The article continues, with reference to the occasion in 1986 when police wearing rubber gloves raided the Vauxhall Tavern while Lily Savage was on stage, leading him to deliver the immortal quip ‘Have you come to do the washing up?’. ‘Nothing would stop a talent that huge. Not the police, and not the pale, male and stale television executives that would never have dreamt of putting a drag queen on teatime telly until it became impossible to resist Lily.’ 

This seems to be coming from a parallel universe. At first I assumed the writer Patrick Strudwick must be about 16, but a quick google tells me he is in fact 46. What was he watching all those years? Camp men and drag queens were never off teatime telly in the 60s, 70s and 80s, and they were loved, the comic heart of the nation. Larry Grayson, Kenny Everett, Stanley Baxter, Kenneth Williams, John Inman, Dame Edna Everage – that’s just for starters. I could fill the rest of this article just listing all the names. There are less of them on TV now. For goodness sakes, we had Divine on teatime telly forty years ago, and nobody turned a hair. 

And how the TV executives of the 1970s and 1980s – locked as they were in permanent combat with the Conservative party for being louchely liberal and fiercely feminist – would scream with laughter at being recast in 2023 as members of an antediluvian establishment. The percentage of lesbians and gay men in the production of TV was legendarily high and renowned for being so at the time; whenever you see a TV producer or director portrayed on TV in those days, they are either a big butch lady or a fearsomely acid fellow with a clipboard. 

I think this misremembering and misrepresentation of 20th century TV, which cuts across people, to be fair, mostly much younger than Strudwick, is down to what we see from those days on clips shows. The likes of On The Buses, Love Thy Neighbour and The Black And White Minstrel Show, chosen for their shock value, and the ‘sexy’ genre stuff, film series that people still watch like Department S or The Persuaders (though even those included very camp men among their leads). 

Younger people have no idea that much of the bread-and-butter TV of that time was socially concerned, clearly left wing and ‘swinging’. Play For Today, Take Three Girls, Rock Follies, Gangsters, Ken Loach – a huge swathe of the past as it actually was has been effaced. 

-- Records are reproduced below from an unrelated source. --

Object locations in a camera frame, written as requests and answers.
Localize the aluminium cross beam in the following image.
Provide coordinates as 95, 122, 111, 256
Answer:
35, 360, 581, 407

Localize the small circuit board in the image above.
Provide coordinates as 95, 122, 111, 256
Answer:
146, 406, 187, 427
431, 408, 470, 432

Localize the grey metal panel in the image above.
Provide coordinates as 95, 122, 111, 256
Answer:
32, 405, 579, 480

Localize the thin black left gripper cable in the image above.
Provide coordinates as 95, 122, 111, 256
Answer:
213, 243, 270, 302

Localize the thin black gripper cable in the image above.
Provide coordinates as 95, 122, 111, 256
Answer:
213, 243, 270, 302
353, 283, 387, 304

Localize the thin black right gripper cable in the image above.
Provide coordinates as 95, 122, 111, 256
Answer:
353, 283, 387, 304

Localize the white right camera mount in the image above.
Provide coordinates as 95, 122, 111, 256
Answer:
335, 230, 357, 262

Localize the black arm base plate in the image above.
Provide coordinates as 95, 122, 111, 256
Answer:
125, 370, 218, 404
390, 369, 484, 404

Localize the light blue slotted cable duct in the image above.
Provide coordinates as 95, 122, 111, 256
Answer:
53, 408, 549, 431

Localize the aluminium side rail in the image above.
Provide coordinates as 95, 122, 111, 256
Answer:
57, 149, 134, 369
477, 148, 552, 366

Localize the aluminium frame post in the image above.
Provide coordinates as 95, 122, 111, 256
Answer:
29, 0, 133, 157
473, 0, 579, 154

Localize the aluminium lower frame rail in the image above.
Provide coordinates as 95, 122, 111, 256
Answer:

A friend on Twitter told me recently that a youngster of her acquaintance had been watching The Golden Girls and was taken aback by ‘how progressive it was for its time’. Goodness me, do these kids think 1990 was 1890?

Yes, this rewriting of even the very recent past is hilarious, on one level. But it is symptomatic of a wider cultural malaise, the 21st century young progressive’s permanent Year Zero, in which everything and everybody before about six months ago was a hate crime, until they came riding to the rescue with their rainbow lanyards and their 2:2s from the University of Winchester.